>>>

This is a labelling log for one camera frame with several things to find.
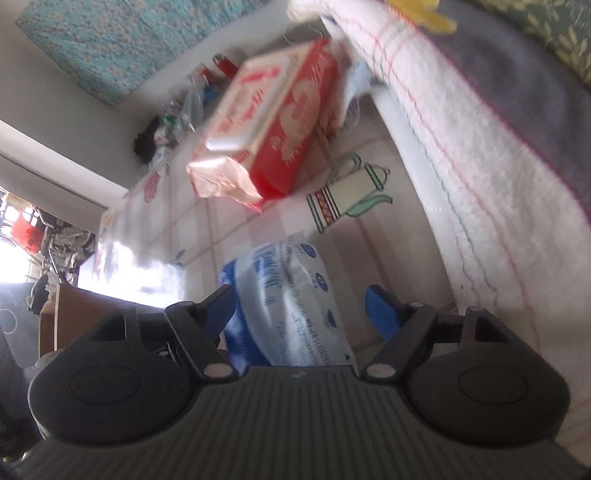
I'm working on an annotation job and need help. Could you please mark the white towel blanket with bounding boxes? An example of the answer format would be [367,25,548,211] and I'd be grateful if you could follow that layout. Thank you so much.
[287,0,591,374]

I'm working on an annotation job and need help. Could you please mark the brown cardboard box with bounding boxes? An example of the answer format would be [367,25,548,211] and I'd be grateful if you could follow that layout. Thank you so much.
[39,281,164,358]

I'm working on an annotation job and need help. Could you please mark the green floral pillow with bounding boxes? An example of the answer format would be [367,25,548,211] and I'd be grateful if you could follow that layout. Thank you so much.
[475,0,591,86]

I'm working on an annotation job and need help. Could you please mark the dark cloth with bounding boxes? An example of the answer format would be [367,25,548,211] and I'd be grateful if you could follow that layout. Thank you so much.
[133,115,163,158]

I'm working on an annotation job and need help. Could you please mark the red cloth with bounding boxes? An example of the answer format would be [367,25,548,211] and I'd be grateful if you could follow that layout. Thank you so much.
[8,216,43,252]

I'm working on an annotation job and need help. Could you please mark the blue and white packet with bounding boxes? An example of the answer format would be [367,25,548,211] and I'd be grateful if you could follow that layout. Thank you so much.
[219,232,360,370]

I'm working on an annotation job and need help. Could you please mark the teal floral wall cloth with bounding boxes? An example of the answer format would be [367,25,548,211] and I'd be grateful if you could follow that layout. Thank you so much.
[15,0,280,106]

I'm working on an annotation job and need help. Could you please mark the clear plastic bottle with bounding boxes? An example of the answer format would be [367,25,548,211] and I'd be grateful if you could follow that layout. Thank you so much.
[178,80,206,132]

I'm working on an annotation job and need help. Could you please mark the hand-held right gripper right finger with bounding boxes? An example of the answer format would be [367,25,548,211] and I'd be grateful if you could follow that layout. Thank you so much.
[361,285,506,381]

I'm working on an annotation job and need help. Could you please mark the red and white wipes pack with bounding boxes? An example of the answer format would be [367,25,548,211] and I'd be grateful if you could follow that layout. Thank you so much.
[186,39,341,213]

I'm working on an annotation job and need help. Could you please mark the checked printed tablecloth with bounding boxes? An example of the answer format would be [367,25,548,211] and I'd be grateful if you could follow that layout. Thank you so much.
[98,99,459,370]

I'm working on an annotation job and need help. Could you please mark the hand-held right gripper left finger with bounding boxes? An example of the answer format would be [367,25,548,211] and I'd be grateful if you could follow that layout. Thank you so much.
[88,284,235,380]

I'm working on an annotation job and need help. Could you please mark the red bottle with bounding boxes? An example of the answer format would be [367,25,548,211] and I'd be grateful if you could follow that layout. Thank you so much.
[212,53,239,77]

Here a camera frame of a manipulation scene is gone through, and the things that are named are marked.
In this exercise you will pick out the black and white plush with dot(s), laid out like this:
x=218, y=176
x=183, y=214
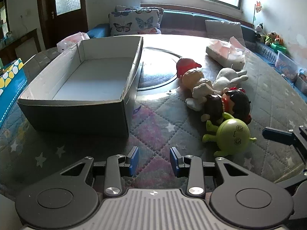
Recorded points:
x=259, y=30

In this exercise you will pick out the butterfly print pillow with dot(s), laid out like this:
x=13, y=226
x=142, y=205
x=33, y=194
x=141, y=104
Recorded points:
x=144, y=7
x=134, y=24

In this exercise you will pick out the dark wooden door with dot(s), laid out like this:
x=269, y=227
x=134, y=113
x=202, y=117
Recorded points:
x=72, y=24

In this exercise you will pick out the clear plastic storage box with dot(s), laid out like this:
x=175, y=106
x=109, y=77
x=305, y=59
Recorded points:
x=286, y=64

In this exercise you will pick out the grey quilted table cover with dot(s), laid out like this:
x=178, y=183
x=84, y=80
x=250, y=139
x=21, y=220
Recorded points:
x=156, y=124

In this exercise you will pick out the blue dotted tissue box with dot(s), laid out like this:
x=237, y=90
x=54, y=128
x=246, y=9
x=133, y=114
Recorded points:
x=12, y=88

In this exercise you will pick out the tall wooden glass cabinet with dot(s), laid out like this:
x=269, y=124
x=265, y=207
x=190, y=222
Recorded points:
x=3, y=16

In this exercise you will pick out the white rabbit plush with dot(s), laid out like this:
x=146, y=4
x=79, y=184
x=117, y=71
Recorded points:
x=224, y=76

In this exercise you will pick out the grey cardboard box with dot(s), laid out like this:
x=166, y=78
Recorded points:
x=96, y=76

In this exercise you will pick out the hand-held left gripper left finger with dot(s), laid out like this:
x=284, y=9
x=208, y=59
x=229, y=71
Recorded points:
x=134, y=160

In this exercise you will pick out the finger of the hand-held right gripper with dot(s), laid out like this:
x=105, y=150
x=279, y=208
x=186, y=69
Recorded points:
x=295, y=181
x=275, y=134

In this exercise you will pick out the black-haired doll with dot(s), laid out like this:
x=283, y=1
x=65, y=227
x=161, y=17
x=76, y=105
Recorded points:
x=239, y=103

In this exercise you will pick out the pink tissue packet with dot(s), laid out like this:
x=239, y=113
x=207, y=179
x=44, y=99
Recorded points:
x=223, y=52

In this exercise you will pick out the pink wipes packet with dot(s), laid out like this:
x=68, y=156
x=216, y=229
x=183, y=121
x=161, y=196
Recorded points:
x=72, y=39

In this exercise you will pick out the red figure toy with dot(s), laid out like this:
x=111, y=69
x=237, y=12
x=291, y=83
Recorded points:
x=186, y=66

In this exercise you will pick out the brown-haired figure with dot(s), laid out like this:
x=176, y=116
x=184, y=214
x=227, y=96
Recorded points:
x=213, y=107

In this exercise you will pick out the white cushion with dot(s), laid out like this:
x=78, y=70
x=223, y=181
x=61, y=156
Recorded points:
x=223, y=28

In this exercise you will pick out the orange plush toy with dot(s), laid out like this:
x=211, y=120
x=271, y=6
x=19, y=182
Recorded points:
x=273, y=37

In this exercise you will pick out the flower decoration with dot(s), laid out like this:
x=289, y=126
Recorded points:
x=258, y=7

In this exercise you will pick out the round black induction hob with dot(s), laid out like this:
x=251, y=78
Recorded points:
x=158, y=71

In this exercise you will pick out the green plastic basin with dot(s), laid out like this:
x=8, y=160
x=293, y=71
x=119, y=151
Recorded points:
x=279, y=47

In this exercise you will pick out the beige textured doll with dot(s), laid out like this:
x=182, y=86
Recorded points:
x=191, y=77

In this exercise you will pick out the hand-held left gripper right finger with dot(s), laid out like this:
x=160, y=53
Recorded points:
x=174, y=161

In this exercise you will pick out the wooden sideboard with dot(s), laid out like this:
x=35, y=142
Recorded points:
x=26, y=38

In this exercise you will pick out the green alien toy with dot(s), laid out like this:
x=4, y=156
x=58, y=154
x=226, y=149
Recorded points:
x=230, y=130

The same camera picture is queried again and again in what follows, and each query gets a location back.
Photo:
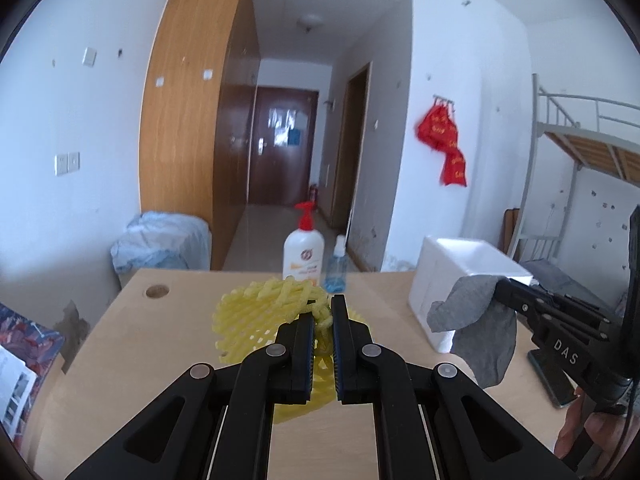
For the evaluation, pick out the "red cloth bag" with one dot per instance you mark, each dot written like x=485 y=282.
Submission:
x=455 y=167
x=432 y=125
x=451 y=135

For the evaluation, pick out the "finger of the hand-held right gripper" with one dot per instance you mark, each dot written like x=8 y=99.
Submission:
x=545 y=297
x=540 y=312

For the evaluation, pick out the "yellow foam fruit net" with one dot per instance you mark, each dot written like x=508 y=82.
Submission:
x=250 y=310

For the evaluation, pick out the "metal wall hook rack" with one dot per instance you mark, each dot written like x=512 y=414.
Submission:
x=444 y=99

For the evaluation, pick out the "dark brown entrance door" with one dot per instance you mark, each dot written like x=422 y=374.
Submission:
x=280 y=170

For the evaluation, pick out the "brown side door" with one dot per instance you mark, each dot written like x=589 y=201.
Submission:
x=352 y=150

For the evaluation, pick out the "light blue bedding bundle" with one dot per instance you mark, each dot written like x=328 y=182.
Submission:
x=160 y=245

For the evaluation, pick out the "grey metal bunk bed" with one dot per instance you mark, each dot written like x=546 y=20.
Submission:
x=600 y=150

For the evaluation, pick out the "blue spray bottle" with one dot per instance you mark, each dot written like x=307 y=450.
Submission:
x=336 y=272

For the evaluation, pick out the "brown wooden board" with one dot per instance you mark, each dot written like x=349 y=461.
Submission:
x=511 y=230

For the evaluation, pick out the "white wall switch plate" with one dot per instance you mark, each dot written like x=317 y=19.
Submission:
x=89 y=57

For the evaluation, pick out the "blue paper notice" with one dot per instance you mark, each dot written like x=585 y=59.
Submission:
x=295 y=137

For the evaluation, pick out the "person's right hand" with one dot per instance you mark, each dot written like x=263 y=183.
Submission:
x=600 y=435

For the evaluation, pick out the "white foam box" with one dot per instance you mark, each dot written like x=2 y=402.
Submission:
x=440 y=270

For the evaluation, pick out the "grey sock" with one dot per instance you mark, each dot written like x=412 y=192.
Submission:
x=480 y=340

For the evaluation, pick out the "white printed booklet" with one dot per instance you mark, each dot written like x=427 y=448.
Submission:
x=15 y=395

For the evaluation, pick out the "wall-mounted handset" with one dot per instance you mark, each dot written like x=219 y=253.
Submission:
x=328 y=104

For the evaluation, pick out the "black phone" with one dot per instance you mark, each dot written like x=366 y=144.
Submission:
x=550 y=380

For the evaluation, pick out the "grey blanket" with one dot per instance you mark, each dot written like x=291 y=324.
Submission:
x=575 y=285

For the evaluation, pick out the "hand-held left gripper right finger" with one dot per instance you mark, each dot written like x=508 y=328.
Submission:
x=345 y=360

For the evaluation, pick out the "wooden wardrobe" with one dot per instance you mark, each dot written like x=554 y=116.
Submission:
x=195 y=125

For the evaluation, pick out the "double wall switch plate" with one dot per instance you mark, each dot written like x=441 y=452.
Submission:
x=67 y=163

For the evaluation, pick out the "white lotion pump bottle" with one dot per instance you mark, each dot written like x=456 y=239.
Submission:
x=302 y=260

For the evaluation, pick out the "ceiling lamp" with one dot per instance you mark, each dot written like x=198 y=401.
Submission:
x=310 y=22

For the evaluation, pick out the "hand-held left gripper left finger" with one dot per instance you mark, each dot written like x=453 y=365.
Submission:
x=300 y=360

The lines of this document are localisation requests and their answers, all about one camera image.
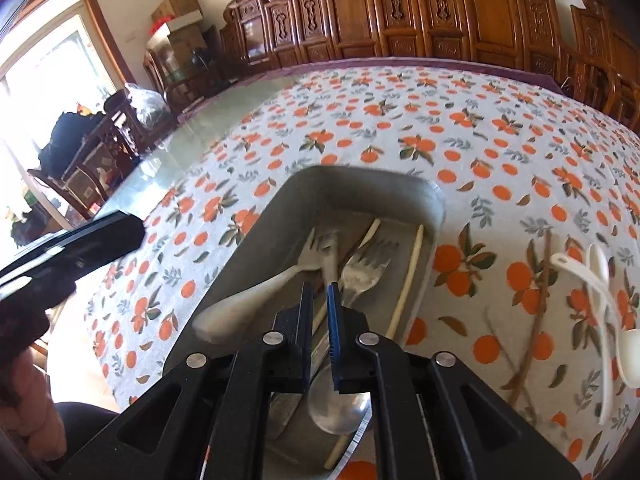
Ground black bag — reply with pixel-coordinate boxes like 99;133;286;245
40;105;108;171

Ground carved wooden sofa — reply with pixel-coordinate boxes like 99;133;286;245
220;0;616;106

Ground metal spoon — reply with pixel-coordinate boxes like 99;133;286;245
306;330;372;436

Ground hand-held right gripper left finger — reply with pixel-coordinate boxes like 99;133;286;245
60;282;316;480

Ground wooden dining chair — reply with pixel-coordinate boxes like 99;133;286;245
27;105;151;221

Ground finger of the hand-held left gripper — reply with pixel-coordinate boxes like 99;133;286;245
0;211;147;275
0;249;77;302

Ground wooden framed balcony door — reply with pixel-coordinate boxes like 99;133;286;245
0;0;136;241

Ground brown cardboard box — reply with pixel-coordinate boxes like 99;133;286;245
151;0;201;22

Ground clear plastic bag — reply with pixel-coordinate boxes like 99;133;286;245
124;82;171;128

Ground white-handled fork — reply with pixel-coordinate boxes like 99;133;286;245
192;227;341;343

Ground white spoon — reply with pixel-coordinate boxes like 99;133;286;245
587;244;621;426
550;252;640;388

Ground rectangular metal tray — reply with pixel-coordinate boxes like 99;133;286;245
162;165;447;480

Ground stacked cardboard boxes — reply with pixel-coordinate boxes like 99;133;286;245
160;25;211;68

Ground person's left hand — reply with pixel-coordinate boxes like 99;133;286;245
0;350;68;463

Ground purple sofa cushion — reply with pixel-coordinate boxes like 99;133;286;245
220;57;571;96

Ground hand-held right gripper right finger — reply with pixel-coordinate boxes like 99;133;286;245
326;282;583;480

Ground orange print tablecloth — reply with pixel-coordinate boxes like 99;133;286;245
85;62;640;480

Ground brown wooden chopstick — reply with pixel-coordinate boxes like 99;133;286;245
485;307;533;413
509;230;553;403

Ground white flat box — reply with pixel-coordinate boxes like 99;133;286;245
147;10;203;38

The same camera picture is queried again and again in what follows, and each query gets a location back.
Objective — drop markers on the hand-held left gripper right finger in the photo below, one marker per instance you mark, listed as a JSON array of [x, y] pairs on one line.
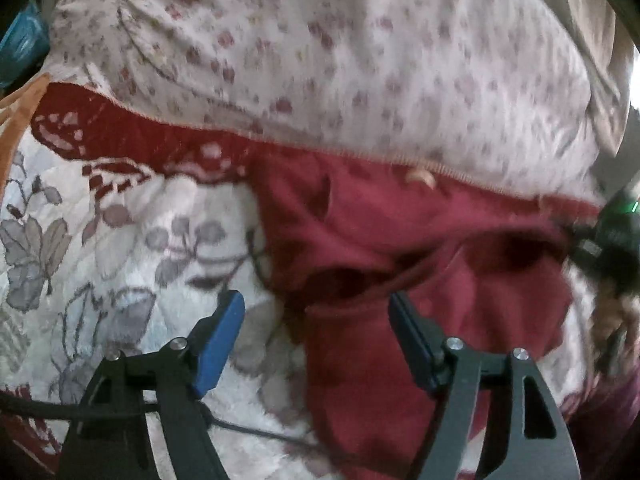
[[417, 345]]

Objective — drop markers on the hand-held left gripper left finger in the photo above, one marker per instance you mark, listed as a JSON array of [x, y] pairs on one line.
[[216, 345]]

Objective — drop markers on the dark red garment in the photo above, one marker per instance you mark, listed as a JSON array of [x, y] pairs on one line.
[[400, 220]]

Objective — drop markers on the red and white floral blanket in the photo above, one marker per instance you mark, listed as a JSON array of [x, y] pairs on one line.
[[125, 260]]

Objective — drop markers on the beige cloth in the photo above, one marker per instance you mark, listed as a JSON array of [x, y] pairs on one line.
[[600, 35]]

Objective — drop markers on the pink floral pillow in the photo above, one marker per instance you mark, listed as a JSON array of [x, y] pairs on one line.
[[350, 60]]

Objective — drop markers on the orange cloth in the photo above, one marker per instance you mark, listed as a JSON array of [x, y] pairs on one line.
[[20, 120]]

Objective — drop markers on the blue plastic bag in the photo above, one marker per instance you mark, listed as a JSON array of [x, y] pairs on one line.
[[22, 45]]

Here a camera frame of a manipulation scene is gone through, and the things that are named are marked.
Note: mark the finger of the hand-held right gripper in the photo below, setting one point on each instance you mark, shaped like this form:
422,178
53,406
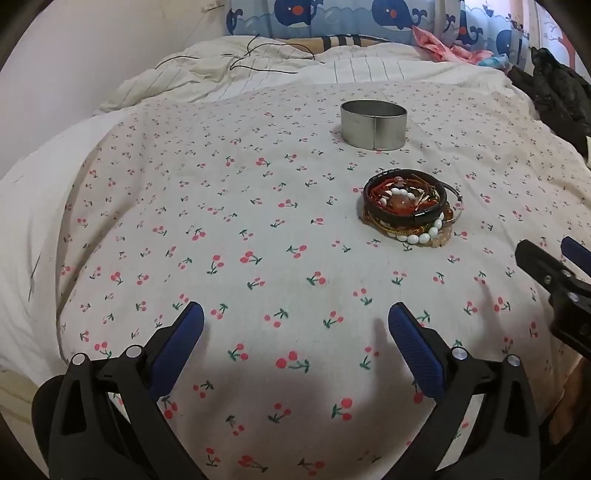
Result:
577,254
535,258

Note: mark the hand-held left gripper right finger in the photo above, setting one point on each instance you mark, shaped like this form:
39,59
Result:
415,350

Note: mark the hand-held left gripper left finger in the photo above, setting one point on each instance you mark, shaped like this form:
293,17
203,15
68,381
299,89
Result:
184,339

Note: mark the silver metal bangle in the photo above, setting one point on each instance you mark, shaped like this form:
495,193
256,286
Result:
455,194

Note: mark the round metal tin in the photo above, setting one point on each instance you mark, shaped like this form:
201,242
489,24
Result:
374,124

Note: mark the cherry print bedsheet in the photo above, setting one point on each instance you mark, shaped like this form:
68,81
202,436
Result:
277,240

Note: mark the black jacket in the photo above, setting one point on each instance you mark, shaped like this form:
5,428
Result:
554,97

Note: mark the white bedsheet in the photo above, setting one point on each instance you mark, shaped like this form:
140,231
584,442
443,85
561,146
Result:
41,230

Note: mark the pink cloth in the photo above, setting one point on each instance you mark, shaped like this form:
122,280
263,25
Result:
438,44

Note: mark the white striped quilt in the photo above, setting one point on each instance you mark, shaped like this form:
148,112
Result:
207,74

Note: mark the beige striped pillow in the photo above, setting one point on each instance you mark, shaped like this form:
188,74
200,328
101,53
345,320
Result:
341,41

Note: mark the whale print pillow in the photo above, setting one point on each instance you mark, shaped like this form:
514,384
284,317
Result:
351,16

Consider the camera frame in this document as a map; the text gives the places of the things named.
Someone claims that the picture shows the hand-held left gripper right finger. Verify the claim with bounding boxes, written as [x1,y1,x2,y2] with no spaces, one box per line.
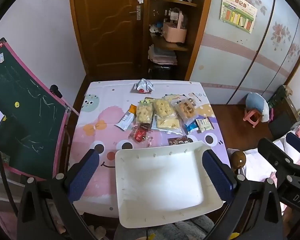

<<<

● TASK: Both end lines included, restate word for word the lines above from the line with "x=33, y=194" to the line with "x=291, y=83", and nothing else.

● REPLY TO THE TASK:
x=33, y=194
x=141, y=104
Recorded points:
x=144, y=7
x=134, y=24

In this exercise you will pick out the dark wooden door with dot(s), laid out like this:
x=269, y=227
x=134, y=113
x=202, y=117
Recorded points:
x=72, y=24

In this exercise you will pick out the clear plastic storage box with dot(s), laid out like this:
x=175, y=106
x=109, y=77
x=305, y=59
Recorded points:
x=286, y=64

In this exercise you will pick out the grey quilted table cover with dot(s), laid out like this:
x=178, y=183
x=84, y=80
x=250, y=139
x=21, y=220
Recorded points:
x=156, y=124

In this exercise you will pick out the blue dotted tissue box with dot(s), laid out like this:
x=237, y=90
x=54, y=128
x=246, y=9
x=133, y=114
Recorded points:
x=12, y=88

In this exercise you will pick out the tall wooden glass cabinet with dot(s), laid out like this:
x=269, y=124
x=265, y=207
x=190, y=222
Recorded points:
x=3, y=16

In this exercise you will pick out the white rabbit plush with dot(s), laid out like this:
x=146, y=4
x=79, y=184
x=117, y=71
Recorded points:
x=224, y=76

In this exercise you will pick out the grey cardboard box with dot(s), laid out like this:
x=166, y=78
Recorded points:
x=96, y=76

In this exercise you will pick out the hand-held left gripper left finger with dot(s), laid out like this:
x=284, y=9
x=208, y=59
x=229, y=71
Recorded points:
x=134, y=160

In this exercise you will pick out the finger of the hand-held right gripper with dot(s), laid out like this:
x=105, y=150
x=279, y=208
x=186, y=69
Recorded points:
x=295, y=181
x=275, y=134

In this exercise you will pick out the black-haired doll with dot(s), laid out like this:
x=283, y=1
x=65, y=227
x=161, y=17
x=76, y=105
Recorded points:
x=239, y=103

In this exercise you will pick out the pink tissue packet with dot(s), laid out like this:
x=239, y=113
x=207, y=179
x=44, y=99
Recorded points:
x=223, y=52

In this exercise you will pick out the pink wipes packet with dot(s), laid out like this:
x=68, y=156
x=216, y=229
x=183, y=121
x=161, y=196
Recorded points:
x=72, y=39

In this exercise you will pick out the red figure toy with dot(s), laid out like this:
x=111, y=69
x=237, y=12
x=291, y=83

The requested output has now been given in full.